Deux grandes stratégies :
- Ex vivo : prélèvement de cellules du patient → modification génétique en laboratoire → réinjection au patient. Exemple : LAD (Déficit en Adénosine Désaminase — premier succès, 1990).
- In vivo : administration directe du vecteur dans l'organisme. Exemple : thérapie génique de la Dystrophie Musculaire Liée à l'X.
Vecteurs utilisés
| Vecteur | Avantages | Limites |
|---|
| Vecteurs viraux (AAV, lentivirus) | Haute efficacité de transduction | Risque immunogène, capacité limitée |
| Nanoparticules lipidiques (LNP) | Non immunogènes, adaptables | Durée d'expression limitée |
| Édition CRISPR-Cas9 | Précision, correction in situ | Risques de mutations hors-cible |
CRISPR-Cas9 : une révolution
Le système CRISPR-Cas9 (Clustered Regularly Interspaced Short Palindromic Repeats) permet de couper l'ADN à un endroit précis grâce à :
- Un ARN guide (sgRNA) complémentaire de la séquence cible.
- La protéine Cas9, une nucléase qui réalise la coupure double brin.
La cassure peut être réparée par recombinaison homologue (correction précise) ou par jonction de bouts non homologues (inactivation du gène).
Exemple.

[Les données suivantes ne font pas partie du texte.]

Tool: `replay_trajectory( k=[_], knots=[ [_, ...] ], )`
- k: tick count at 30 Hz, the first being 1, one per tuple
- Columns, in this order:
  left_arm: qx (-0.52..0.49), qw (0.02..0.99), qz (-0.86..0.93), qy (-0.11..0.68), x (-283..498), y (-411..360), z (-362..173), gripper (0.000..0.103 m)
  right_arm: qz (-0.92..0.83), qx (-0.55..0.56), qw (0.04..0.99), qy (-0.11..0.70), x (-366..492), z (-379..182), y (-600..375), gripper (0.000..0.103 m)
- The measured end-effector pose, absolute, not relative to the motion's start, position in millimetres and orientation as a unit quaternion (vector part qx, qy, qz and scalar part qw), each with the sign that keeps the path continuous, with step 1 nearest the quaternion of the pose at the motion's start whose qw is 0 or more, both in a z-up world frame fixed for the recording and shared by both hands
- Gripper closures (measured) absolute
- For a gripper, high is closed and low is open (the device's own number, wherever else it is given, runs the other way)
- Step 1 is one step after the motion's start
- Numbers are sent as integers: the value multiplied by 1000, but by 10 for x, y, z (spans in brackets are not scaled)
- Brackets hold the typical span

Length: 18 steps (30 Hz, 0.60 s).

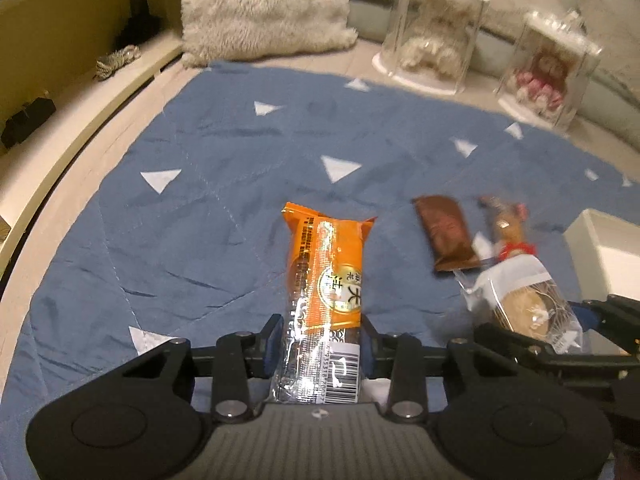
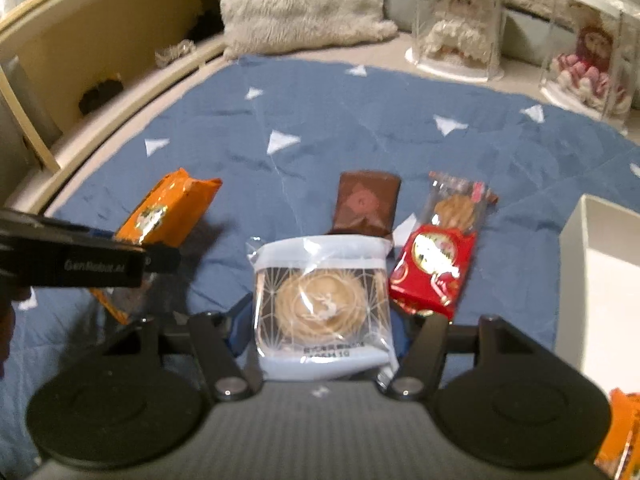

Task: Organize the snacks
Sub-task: 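Carry the orange bar and cookie pack over the white tray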

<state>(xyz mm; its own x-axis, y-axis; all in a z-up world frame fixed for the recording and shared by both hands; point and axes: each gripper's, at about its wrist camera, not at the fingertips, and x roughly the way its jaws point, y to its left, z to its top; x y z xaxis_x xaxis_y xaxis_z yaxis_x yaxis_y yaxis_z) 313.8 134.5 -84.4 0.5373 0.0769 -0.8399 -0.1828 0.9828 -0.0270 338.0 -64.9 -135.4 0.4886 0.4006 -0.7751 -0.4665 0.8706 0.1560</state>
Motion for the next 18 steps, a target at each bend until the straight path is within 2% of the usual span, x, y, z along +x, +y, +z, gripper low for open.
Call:
replay_trajectory(
  k=[18],
  knots=[
    [-74, 907, 40, 413, 2701, 920, -177, 63, 189, -15, 908, 374, 3008, -540, -1172, 34]
  ],
)
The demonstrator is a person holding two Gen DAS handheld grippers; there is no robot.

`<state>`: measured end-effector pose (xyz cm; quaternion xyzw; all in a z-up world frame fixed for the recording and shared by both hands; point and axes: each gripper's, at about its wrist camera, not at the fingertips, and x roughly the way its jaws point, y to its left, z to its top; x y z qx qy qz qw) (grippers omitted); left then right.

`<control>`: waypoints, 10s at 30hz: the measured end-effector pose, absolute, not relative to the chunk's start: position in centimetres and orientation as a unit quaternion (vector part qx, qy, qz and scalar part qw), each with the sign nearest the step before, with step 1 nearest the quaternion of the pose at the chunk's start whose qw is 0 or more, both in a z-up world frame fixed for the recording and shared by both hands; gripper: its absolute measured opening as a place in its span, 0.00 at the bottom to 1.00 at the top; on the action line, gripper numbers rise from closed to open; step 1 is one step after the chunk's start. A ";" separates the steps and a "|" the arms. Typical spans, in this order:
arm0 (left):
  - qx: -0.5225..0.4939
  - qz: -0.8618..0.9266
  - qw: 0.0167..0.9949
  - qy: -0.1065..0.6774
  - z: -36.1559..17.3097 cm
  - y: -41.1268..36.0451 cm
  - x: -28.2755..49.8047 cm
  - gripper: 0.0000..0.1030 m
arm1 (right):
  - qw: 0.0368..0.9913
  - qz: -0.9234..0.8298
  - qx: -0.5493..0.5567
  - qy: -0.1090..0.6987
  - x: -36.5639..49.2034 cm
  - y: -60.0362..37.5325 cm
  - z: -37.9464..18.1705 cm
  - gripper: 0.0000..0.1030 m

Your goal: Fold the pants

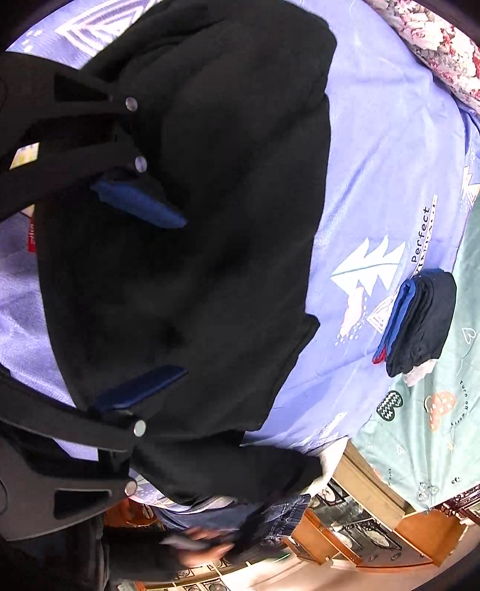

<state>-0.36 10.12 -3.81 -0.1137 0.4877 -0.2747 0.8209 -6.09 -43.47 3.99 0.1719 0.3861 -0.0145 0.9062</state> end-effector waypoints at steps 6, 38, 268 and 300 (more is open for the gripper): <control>-0.111 -0.279 0.814 0.497 -4.3 9.6 0.3 0.77 | 0.876 -0.048 0.333 0.345 -23.6 -48.8 -2.9 0.02; -0.009 -0.254 0.806 0.535 -4.1 10.8 -3.3 0.78 | 0.916 -0.069 0.226 0.324 -21.4 -46.8 5.5 0.46; -0.054 -0.440 0.746 0.497 0.5 -5.1 -4.3 0.98 | 0.787 0.256 0.335 0.450 -8.9 -29.8 -4.6 0.99; 0.014 -0.567 0.644 0.514 -1.8 -8.7 -8.4 0.98 | 0.715 0.295 0.276 0.571 -7.8 -24.0 -4.4 0.83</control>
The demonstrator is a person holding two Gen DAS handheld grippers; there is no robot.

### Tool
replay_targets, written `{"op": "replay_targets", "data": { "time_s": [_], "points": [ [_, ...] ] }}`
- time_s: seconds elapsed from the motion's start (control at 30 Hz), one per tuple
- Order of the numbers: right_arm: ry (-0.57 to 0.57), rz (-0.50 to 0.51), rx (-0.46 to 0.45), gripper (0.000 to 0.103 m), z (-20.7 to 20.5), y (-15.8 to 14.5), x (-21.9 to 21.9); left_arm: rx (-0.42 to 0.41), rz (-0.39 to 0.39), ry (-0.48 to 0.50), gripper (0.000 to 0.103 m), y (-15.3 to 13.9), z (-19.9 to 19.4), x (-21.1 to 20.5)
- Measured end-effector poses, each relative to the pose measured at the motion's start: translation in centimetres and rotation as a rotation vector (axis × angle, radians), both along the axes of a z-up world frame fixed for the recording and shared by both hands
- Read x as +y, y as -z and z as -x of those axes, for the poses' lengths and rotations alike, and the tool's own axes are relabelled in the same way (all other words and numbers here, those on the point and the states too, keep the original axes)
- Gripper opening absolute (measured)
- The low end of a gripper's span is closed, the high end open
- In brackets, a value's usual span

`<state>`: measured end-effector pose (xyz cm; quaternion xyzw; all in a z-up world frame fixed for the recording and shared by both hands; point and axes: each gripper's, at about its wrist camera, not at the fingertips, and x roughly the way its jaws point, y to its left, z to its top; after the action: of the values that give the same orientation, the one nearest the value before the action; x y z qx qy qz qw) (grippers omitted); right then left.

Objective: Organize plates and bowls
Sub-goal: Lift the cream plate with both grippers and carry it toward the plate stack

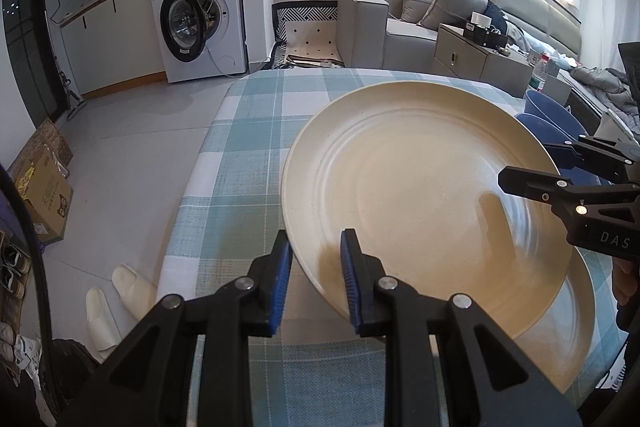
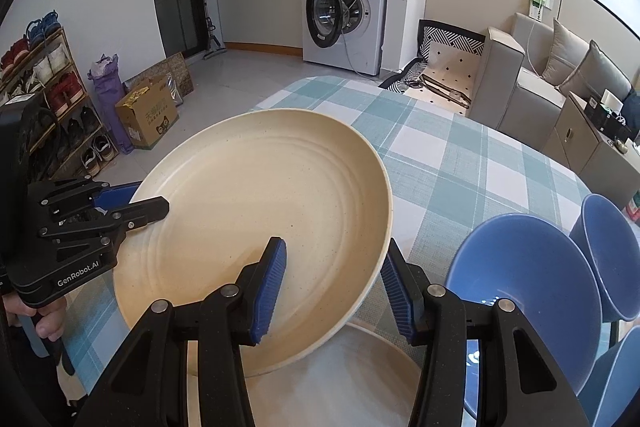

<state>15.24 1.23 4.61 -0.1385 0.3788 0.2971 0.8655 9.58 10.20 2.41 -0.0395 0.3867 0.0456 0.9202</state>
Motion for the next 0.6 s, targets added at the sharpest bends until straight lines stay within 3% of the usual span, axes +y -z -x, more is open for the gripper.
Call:
{"op": "replay_targets", "data": {
  "time_s": [0.6],
  "points": [
    [0.048, -0.022, -0.008, 0.049, 2.4, -1.2, -3.2, -0.011, -0.005, 0.061, 0.022, -0.9, 0.6, -2.2]
  ]
}}
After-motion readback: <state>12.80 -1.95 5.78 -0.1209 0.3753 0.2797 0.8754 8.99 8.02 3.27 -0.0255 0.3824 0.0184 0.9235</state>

En 2023, la thérapie génique Casgevy (éditeur CRISPR-Cas9) a été approuvée pour traiter la drépanocytose et la bêta-thalassémie : elle réactive le gène de l'hémoglobine fœtale ($\gamma$) dans les cellules souches hématopoïétiques du patient.
Attention ! La thérapie génique germinale (modification des cellules reproductrices) est interdite dans la quasi-totalité des pays pour des raisons éthiques majeurs : risques pour la descendance, dérives eugéniques.
★À retenir
En bref :
• Une mutation est une modification stable de la séquence d'ADN (substitution, insertion, délétion au niveau nucléotidique ; délétion, duplication, translocation au niveau chromosomique).
• Les mutations germinales sont héréditaires ; les mutations somatiques ne touchent que l'individu (risque de cancer).
• Le polymorphisme génétique (SNP, microsatellites, CNV) correspond aux variations fréquentes (≥ 1 %) dans la population, généralement neutres.
• Les maladies monogéniques (mucoviscidose, drépanocytose…) suivent les lois de Mendel ; les maladies multifactorielles (diabète, cancers) impliquent gènes + environnement.
• Le diagnostic génétique (DPN, DPI, NGS) et le conseil génétique permettent de dépister et informer les familles à risque.
• La thérapie génique (vecteurs viraux, CRISPR-Cas9) vise à corriger des mutations pathogènes ; son usage est encadré par des règles éthiques strictes.